In my upcoming blogs, I will be introducing a theme – What People are Saying About Grounded.

I will include comments from people from different walks of life, different ages and occupations as well as friends and acquaintances.

If you have read my novel Grounded and/or may have used the accompanying activity book, I would love to hear from you.

This first offering is from a friend who says she talked about my novel with her elderly father who then talked about remembering that era.

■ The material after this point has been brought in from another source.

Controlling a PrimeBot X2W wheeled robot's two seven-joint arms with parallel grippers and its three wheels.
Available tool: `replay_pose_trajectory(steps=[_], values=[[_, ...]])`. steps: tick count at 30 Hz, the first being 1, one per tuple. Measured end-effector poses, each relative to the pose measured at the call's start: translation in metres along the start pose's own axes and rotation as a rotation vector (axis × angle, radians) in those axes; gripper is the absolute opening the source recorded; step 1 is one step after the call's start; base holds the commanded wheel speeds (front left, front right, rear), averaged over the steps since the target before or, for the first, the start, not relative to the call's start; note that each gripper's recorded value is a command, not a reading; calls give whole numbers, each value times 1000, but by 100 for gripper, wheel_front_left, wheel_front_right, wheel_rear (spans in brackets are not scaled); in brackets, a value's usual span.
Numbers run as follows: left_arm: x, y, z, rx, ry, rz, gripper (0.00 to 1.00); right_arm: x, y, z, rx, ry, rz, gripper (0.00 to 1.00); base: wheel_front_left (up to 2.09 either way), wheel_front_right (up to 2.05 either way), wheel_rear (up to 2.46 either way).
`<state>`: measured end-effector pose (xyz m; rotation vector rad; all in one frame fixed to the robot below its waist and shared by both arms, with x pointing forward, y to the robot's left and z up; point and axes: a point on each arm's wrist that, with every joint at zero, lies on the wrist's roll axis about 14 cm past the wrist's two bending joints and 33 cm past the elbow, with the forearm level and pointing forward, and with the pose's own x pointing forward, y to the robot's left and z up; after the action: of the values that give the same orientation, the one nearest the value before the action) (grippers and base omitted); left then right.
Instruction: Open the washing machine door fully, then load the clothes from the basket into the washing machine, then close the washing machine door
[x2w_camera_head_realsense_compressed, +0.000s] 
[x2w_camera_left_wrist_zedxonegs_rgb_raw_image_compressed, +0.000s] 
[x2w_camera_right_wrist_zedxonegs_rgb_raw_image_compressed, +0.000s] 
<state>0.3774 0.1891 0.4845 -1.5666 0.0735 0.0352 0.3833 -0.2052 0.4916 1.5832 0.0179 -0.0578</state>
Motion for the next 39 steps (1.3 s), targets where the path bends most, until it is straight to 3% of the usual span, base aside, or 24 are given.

Grounded brought me back to 1953 when I was just 2 years old. My neighbour, Wendy, a young girl just a few years older than me, was left with a limp from polio. I thought I was the different one and I would limp along with her when we played. Grounded reminded me of how fortunate I was to not have succumbed to polio. Grounded reminded me of the people in our community with leg braces and of the school bus making its stops on our street to pick up children who attended the Centre for Crippled Children on Bayview Avenue. Grounded reminded me of the word “iron lung” – a word I hadn’t thought about for many years. Grounded reminded me that out of every epidemic emerges a hero – Dr. Salk. He became the subject of book reports and essays throughout our school years. Grounded reminded me of the love and friendship we shared with our friends in the 1950’s. We played and explored together, and treated each other with respect, loyalty, kindness and truly treasured these friendships, just the way Marie, Billie and Ricky did. These were the days before social media shaming and bullying, and Shirley has truly captured the spirit of those carefree days. Grounded took me back to my summers in Toronto and looking forward to the Canadian National Exhibition. The anticipation and excitement of a day at the Ex was exactly like Shirley painted it. Shirley’s clear, concise, accurate portrayal of life in the 1950’s is exactly how I remember it. I would highly recommend that Grounded be on the shelf in every school library. It accurately portrays life in the 1950’s, and the struggles on daily life and the life-long effects of this devastating epidemic. It will open up a discussion that children could have with their parents and grandparents.